## Work order
Print nothing except the lines of the listing below from the line with "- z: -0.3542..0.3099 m" to the line with "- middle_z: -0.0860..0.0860", each exactly as written, both ends included.
□ □ □ □
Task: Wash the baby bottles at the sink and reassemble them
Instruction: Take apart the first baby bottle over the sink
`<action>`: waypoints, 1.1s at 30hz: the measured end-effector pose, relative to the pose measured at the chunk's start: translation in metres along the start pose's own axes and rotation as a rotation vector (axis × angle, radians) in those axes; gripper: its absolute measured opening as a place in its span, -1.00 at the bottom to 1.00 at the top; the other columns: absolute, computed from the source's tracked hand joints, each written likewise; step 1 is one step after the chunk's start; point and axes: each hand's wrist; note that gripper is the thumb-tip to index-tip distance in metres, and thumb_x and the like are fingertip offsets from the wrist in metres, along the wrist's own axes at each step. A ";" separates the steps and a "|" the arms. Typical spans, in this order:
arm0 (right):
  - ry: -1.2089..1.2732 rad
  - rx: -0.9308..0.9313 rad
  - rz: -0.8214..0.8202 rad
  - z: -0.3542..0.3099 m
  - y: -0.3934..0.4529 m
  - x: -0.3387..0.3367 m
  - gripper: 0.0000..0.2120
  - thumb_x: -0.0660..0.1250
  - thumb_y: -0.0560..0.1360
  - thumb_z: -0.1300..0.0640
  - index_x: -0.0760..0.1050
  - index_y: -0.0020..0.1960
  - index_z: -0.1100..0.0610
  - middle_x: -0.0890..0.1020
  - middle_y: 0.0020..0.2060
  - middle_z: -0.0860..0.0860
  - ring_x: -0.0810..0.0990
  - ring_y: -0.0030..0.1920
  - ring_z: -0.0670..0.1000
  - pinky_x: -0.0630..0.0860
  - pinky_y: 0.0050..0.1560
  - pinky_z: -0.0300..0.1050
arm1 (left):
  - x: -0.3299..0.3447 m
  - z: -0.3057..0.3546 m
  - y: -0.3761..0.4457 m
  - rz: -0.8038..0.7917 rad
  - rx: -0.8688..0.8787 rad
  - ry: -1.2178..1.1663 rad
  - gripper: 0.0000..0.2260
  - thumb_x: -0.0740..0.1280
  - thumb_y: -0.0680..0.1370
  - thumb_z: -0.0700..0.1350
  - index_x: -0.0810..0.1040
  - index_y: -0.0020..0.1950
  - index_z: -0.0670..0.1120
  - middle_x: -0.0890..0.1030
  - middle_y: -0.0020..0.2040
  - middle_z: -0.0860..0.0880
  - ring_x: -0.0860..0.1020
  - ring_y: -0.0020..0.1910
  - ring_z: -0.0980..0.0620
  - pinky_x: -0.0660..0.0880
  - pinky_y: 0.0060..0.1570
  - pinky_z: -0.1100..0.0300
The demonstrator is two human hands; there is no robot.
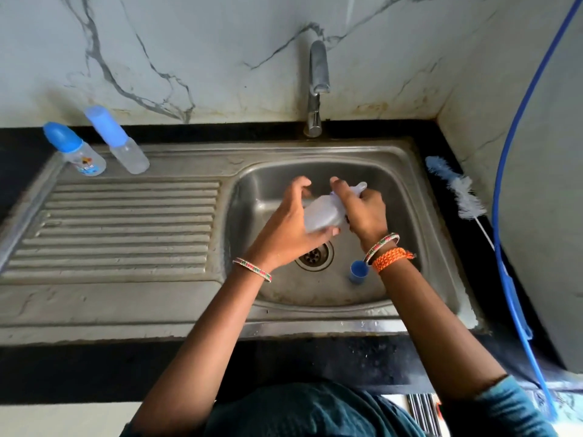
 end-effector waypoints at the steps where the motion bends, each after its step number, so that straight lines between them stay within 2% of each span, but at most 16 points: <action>1: -0.021 -0.001 0.003 -0.003 0.000 -0.002 -0.62 0.36 0.42 -0.20 0.56 -0.22 0.14 0.65 -0.25 0.06 0.63 -0.16 0.10 0.56 -0.08 0.05 | -0.001 0.000 -0.004 0.042 -0.049 -0.107 -0.33 0.48 0.31 0.16 0.27 0.27 -0.04 0.44 0.13 0.04 0.46 0.07 0.16 0.43 -0.03 0.37; 3: -0.048 -0.037 -0.005 -0.009 -0.004 -0.003 -0.58 0.37 0.40 -0.20 0.59 -0.21 0.20 0.66 -0.28 0.09 0.63 -0.18 0.10 0.57 -0.05 0.10 | -0.004 0.003 -0.011 0.069 -0.200 -0.411 -0.48 0.51 0.26 0.18 0.41 0.09 0.03 0.54 0.02 0.05 0.53 -0.03 0.17 0.53 -0.12 0.29; 6: -0.093 -0.139 0.046 -0.021 -0.011 0.001 -0.58 0.36 0.32 -0.19 0.55 -0.28 0.21 0.63 -0.35 0.05 0.61 -0.20 0.11 0.55 -0.08 0.08 | -0.007 0.008 -0.014 0.080 -0.411 -0.825 -0.50 0.57 0.17 0.06 0.51 0.02 -0.03 0.61 0.00 -0.15 0.60 -0.07 -0.05 0.59 -0.20 0.00; 9: -0.061 -0.216 0.086 -0.030 -0.012 0.001 -0.65 0.36 0.30 -0.13 0.44 -0.38 0.16 0.51 -0.46 0.00 0.52 -0.32 0.09 0.50 -0.20 0.04 | -0.015 0.013 -0.010 0.078 -0.462 -0.905 -0.53 0.57 0.14 0.01 0.54 -0.01 -0.04 0.63 -0.04 -0.10 0.60 -0.06 -0.07 0.56 -0.12 -0.06; 13: 0.125 -0.292 0.012 -0.026 -0.011 -0.002 -0.57 0.38 0.32 -0.01 0.38 -0.36 0.37 0.40 -0.44 0.15 0.38 -0.37 0.07 0.42 -0.33 0.05 | -0.024 0.021 -0.004 0.036 -0.477 -0.922 -0.58 0.56 0.18 -0.03 0.57 -0.04 -0.10 0.66 -0.14 -0.06 0.63 -0.18 -0.04 0.56 -0.34 0.15; 15: 0.288 -0.311 -0.064 -0.020 -0.012 -0.002 -0.67 0.37 0.35 0.09 0.36 -0.36 0.32 0.35 -0.42 0.16 0.34 -0.36 0.07 0.33 -0.39 -0.05 | -0.025 0.023 -0.005 -0.079 -0.545 -0.980 -0.66 0.50 0.31 -0.02 0.56 0.00 -0.13 0.67 -0.18 -0.08 0.63 -0.26 -0.04 0.54 -0.46 0.20; 17: 0.384 -0.312 -0.159 -0.014 -0.012 -0.002 -0.74 0.35 0.37 0.13 0.37 -0.32 0.29 0.37 -0.39 0.15 0.38 -0.33 0.07 0.35 -0.36 -0.15 | -0.024 0.022 -0.009 -0.285 -0.694 -1.212 -0.59 0.39 0.42 0.10 0.53 0.12 -0.15 0.66 -0.15 -0.17 0.63 -0.33 -0.04 0.53 -0.55 0.23; 20: 0.305 -0.261 -0.188 -0.005 -0.006 -0.002 -0.62 0.36 0.37 0.04 0.43 -0.23 0.40 0.46 -0.36 0.18 0.48 -0.33 0.08 0.42 -0.33 -0.13 | -0.023 0.013 -0.014 -0.467 -0.849 -1.473 -0.47 0.28 0.44 0.17 0.47 0.21 -0.22 0.63 -0.08 -0.25 0.64 -0.30 -0.07 0.59 -0.48 0.20; 21: 0.251 -0.211 -0.156 -0.002 -0.004 0.000 -0.57 0.37 0.36 -0.03 0.47 -0.19 0.39 0.51 -0.35 0.15 0.52 -0.33 0.05 0.46 -0.33 -0.11 | -0.023 0.010 -0.012 -0.469 -0.862 -1.497 -0.44 0.27 0.45 0.17 0.44 0.26 -0.22 0.61 -0.03 -0.28 0.65 -0.23 -0.11 0.62 -0.40 0.15; 23: 0.098 -0.077 -0.051 0.004 0.002 0.002 -0.54 0.37 0.34 -0.17 0.55 -0.18 0.28 0.61 -0.31 0.06 0.60 -0.26 0.03 0.53 -0.22 -0.01 | -0.023 0.004 -0.008 -0.370 -0.873 -1.458 -0.39 0.29 0.44 0.20 0.41 0.31 -0.21 0.55 0.10 -0.31 0.65 -0.07 -0.17 0.64 -0.18 0.00; 25: -0.042 0.021 0.040 0.010 0.007 0.003 -0.57 0.36 0.35 -0.24 0.57 -0.20 0.16 0.66 -0.23 0.05 0.63 -0.15 0.08 0.56 -0.08 0.03 | -0.023 -0.001 -0.005 -0.227 -0.888 -1.358 -0.47 0.37 0.39 0.15 0.43 0.20 -0.17 0.50 0.19 -0.27 0.63 0.02 -0.17 0.60 -0.07 -0.12; 27: -0.070 0.064 0.044 0.013 0.009 0.003 -0.60 0.35 0.36 -0.25 0.56 -0.21 0.11 0.66 -0.22 0.04 0.63 -0.14 0.10 0.57 -0.07 0.03 | -0.024 -0.005 -0.008 -0.186 -0.863 -1.272 -0.61 0.42 0.37 -0.03 0.42 0.10 -0.13 0.50 0.19 -0.24 0.65 -0.02 -0.15 0.62 -0.14 -0.05; 28: -0.057 0.070 0.026 0.013 0.009 0.003 -0.60 0.36 0.36 -0.25 0.56 -0.24 0.11 0.65 -0.27 0.02 0.62 -0.18 0.07 0.57 -0.13 0.01 | -0.024 -0.007 -0.010 -0.186 -0.852 -1.228 -0.64 0.42 0.36 -0.08 0.43 0.09 -0.12 0.52 0.15 -0.23 0.66 -0.07 -0.13 0.62 -0.21 0.04; 31: 0.025 -0.031 -0.100 0.010 0.007 0.002 -0.61 0.40 0.41 -0.18 0.54 -0.31 0.16 0.55 -0.47 -0.03 0.51 -0.44 -0.07 0.47 -0.40 -0.15 | -0.027 -0.012 -0.017 -0.173 -0.927 -1.260 -0.61 0.37 0.44 0.00 0.47 0.17 -0.18 0.61 -0.04 -0.28 0.67 -0.22 -0.11 0.57 -0.47 0.25; 33: 0.099 -0.100 -0.205 0.008 0.006 0.002 -0.63 0.41 0.45 -0.11 0.57 -0.21 0.23 0.57 -0.42 0.04 0.50 -0.45 -0.09 0.49 -0.42 -0.23 | -0.029 -0.015 -0.018 -0.167 -1.032 -1.313 -0.59 0.27 0.53 0.11 0.50 0.11 -0.23 0.62 -0.22 -0.25 0.63 -0.40 -0.01 0.50 -0.58 0.32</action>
Point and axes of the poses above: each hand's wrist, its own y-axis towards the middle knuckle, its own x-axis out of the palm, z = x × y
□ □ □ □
## Exercise result
  - z: -0.3542..0.3099 m
  - y: -0.3934..0.4529 m
  - x: -0.3387..0.3367 m
  - gripper: 0.0000..0.2120
  - thumb_x: -0.0660..0.1250
  - thumb_y: -0.0560..0.1360
  - thumb_z: -0.1300..0.0640
  - index_x: -0.0760..0.1050
  - index_y: -0.0020..0.1960
  - index_z: -0.1100..0.0610
  - middle_x: -0.0890..0.1020
  - middle_y: 0.0020..0.2060
  - middle_z: -0.0860..0.0860

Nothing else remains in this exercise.